2 . The method of claim 1 , wherein incrementally adding the increment includes selecting the one or more atoms based on the partial molecule.
3 . The method of claim 1 , wherein incrementally adding the increment includes:
adding the one or more atoms to the molecular graph of the partial molecule; and determining the geometric information for the one or more atoms added in the increment to the molecular graph.
4 . The method of claim 1 , further comprising providing the generated molecule for further physical or simulated evaluation of its chemical properties.
5 . The method of claim 1 , wherein at least one of (a) the incrementally adding of the increment comprising one or more atoms to the partial molecule, (b) the selecting of the one or more atoms based on the partial molecule, (c) the adding of the one or more atoms to the molecular graph of the partial molecule, and (d) the determining of the geometric information for the one or more atoms is performed using a machine learning model trained from a training set of molecules.
6 . The method of claim 5 , wherein the machine learning model comprises an artificial neural network.
7 . The method of claim 5 , wherein the training set of molecules is selected according to desired properties of the generated molecule.
8 . The method of claim 5 , further comprising training the machine learning model from the training set of molecules.
9 . The method of claim 1 , wherein incrementally adding the increment includes using a machine learning model adapted to preferentially generate molecules with a desired chemical property.
10 . The method of claim 9 , wherein the desired chemical property includes having a low-energy geometry.
11 . The method of claim 1 , wherein the initial partial molecule consists of a single atom.
12 . The method of claim 1 , wherein in at least some repetitions, a single atom is added in an increment.
13 . The method of claim 12 , wherein in each iteration only a single atom is added.
14 . The method of claim 1 , wherein each iteration further includes determining a label for each atom added in the increment, and determining bonding information between each atom added and one or more atoms of the partial molecule to which the increment is added.
15 . The method of claim 14 , wherein the label for an atom identifies the element of the atom.
16 . The method of claim 14 , wherein the bonding information includes at least one of an indication of whether or not a bond is present and a bond type between two atoms.
17 . The method of claim 1 , wherein the adding of geometric information includes adding location information for each atom added in the increment.
18 . The method of claim 17 , wherein adding the location information includes at least one of (a) determining physical distance information of an atom in the increment to two or more atoms in the partial molecule, (b) determining physical angle information of an atom in the increment to two or more atoms in the partial molecule, and (c) determining both the physical distance information and the physical angle information.
19 . The method of claim 1 , wherein the increment that is incrementally added depends at least in part on geometry of the partial molecule.
20 . The method of claim 1 , wherein the increment that is incrementally added is chosen randomly based on the partial molecule to which the increment is added.

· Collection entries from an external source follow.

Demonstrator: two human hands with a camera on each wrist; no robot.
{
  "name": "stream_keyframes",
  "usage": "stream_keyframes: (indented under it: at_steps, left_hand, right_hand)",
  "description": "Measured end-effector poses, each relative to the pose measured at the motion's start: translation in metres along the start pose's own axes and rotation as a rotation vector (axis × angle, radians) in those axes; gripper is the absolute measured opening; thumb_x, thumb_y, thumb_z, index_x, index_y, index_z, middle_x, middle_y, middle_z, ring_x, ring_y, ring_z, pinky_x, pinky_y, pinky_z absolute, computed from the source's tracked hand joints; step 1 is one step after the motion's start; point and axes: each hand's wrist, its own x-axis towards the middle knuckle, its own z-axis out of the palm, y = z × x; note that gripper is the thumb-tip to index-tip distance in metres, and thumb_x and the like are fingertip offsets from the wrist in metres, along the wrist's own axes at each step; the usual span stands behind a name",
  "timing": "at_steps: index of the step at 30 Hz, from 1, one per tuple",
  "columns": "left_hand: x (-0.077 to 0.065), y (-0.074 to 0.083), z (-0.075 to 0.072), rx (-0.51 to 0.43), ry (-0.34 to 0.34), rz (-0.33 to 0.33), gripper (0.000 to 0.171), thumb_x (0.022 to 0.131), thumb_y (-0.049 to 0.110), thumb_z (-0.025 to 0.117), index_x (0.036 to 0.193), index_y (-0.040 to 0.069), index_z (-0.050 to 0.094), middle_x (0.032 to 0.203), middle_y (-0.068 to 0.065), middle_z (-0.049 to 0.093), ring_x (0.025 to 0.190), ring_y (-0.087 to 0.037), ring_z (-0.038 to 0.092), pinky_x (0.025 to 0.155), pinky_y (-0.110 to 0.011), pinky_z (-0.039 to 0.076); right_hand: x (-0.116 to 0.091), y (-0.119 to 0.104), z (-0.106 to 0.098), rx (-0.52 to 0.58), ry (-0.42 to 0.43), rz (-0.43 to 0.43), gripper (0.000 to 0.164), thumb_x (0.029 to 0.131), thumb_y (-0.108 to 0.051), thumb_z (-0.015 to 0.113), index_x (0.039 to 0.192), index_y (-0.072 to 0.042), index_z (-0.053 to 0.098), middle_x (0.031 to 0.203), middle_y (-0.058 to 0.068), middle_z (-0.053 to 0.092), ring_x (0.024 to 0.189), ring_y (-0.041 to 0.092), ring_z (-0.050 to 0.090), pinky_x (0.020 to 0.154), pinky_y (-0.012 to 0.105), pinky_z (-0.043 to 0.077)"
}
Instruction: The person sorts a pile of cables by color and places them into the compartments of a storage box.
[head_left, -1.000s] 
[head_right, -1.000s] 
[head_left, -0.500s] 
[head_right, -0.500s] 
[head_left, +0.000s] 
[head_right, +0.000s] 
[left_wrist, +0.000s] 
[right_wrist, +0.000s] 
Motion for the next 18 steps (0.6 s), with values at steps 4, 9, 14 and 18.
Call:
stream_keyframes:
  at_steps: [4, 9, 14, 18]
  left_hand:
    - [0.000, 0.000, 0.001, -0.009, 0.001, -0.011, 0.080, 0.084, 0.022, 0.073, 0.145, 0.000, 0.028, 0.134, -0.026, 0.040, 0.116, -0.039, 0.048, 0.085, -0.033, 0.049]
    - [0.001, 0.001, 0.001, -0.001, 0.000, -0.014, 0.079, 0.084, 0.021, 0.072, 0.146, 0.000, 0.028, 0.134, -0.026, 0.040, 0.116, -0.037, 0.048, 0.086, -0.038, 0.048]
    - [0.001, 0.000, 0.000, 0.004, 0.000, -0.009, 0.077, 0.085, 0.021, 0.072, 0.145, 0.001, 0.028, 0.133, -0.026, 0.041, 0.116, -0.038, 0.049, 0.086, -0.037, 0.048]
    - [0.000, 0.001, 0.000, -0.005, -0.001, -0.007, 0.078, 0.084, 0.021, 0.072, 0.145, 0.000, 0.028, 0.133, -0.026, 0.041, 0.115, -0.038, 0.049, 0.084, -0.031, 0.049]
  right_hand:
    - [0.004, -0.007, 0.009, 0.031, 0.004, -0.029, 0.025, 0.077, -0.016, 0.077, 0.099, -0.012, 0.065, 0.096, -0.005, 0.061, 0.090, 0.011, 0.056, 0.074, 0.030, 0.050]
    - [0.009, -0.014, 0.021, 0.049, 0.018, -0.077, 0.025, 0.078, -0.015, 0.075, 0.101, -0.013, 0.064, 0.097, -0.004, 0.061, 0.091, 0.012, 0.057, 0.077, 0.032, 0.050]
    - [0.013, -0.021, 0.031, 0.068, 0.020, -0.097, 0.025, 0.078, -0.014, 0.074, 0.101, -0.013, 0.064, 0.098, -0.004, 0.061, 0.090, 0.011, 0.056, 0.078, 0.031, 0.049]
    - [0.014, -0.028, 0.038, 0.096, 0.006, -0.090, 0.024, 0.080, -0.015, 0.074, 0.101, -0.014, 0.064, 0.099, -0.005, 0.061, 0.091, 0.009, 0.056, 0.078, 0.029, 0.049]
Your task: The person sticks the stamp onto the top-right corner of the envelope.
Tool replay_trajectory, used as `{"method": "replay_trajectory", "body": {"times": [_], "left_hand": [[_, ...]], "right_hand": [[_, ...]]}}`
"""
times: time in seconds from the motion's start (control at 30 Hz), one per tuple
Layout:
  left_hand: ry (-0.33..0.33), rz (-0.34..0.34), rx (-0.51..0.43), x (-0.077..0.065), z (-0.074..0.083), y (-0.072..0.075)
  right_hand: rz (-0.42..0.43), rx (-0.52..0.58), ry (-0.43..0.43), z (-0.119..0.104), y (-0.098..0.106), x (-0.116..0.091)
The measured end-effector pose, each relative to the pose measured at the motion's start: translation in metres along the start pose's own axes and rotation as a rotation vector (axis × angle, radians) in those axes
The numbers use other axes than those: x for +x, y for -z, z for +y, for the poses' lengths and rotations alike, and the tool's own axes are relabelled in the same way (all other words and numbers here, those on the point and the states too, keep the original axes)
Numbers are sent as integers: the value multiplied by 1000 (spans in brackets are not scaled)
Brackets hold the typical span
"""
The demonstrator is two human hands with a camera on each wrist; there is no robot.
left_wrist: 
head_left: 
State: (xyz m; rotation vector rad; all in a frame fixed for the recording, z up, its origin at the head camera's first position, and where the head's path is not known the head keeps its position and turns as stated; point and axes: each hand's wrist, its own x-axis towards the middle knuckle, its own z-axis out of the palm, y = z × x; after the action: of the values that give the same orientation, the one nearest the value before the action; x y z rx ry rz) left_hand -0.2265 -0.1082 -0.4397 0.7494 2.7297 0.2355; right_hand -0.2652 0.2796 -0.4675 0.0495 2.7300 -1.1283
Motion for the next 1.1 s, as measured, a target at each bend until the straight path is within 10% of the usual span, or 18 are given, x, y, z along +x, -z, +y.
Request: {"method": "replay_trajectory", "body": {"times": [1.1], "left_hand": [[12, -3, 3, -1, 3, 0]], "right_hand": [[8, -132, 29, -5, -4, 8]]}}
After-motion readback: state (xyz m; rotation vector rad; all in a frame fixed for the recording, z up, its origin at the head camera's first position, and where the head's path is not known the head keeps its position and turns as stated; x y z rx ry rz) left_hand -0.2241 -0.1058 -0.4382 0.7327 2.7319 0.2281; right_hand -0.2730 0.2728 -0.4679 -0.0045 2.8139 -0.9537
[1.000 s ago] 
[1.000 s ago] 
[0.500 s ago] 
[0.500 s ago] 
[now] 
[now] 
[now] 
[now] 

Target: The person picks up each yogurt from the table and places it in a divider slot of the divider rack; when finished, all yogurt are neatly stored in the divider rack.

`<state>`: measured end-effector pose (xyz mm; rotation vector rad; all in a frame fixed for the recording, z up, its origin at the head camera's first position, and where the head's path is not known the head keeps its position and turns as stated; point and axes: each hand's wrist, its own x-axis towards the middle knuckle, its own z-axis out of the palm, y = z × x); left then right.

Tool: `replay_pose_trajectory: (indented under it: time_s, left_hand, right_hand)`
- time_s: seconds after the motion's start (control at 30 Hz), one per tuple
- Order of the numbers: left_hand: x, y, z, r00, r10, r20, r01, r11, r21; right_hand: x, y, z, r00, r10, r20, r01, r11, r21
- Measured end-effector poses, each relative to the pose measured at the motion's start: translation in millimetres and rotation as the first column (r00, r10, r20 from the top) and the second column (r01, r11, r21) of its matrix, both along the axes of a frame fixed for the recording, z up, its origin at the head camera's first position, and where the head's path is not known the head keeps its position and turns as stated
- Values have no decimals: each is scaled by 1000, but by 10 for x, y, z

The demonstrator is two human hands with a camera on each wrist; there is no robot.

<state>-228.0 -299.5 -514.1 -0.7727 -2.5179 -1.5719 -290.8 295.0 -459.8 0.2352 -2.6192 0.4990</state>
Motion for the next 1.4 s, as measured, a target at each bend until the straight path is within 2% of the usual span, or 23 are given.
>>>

21 . The method claim 20 , wherein multiple molecules are formed with each molecule being randomly formed from a same initial partial molecule randomly choosing different increments in the repeated incremental modification.
22 . The method of claim 21 , wherein randomly forming a molecule includes determining a distribution over possible increments for addition to the molecular graph, and selecting a particular increment using the distribution.
23 . The method of claim 14 , wherein determining the label for an atom added in the increment includes using a first artificial neural network that takes as input a representation of at least one of (a) a representation of the molecular graph of the partial molecule, (b) a representation of the three-dimensional geometry of the partial molecule, and (c) representations of both the molecular graph and the three-dimensional geometry of the partial molecule.
24 . The method of claim 23 , wherein the output of the first artificial neural network includes a distribution of possible labels of the atom that is added.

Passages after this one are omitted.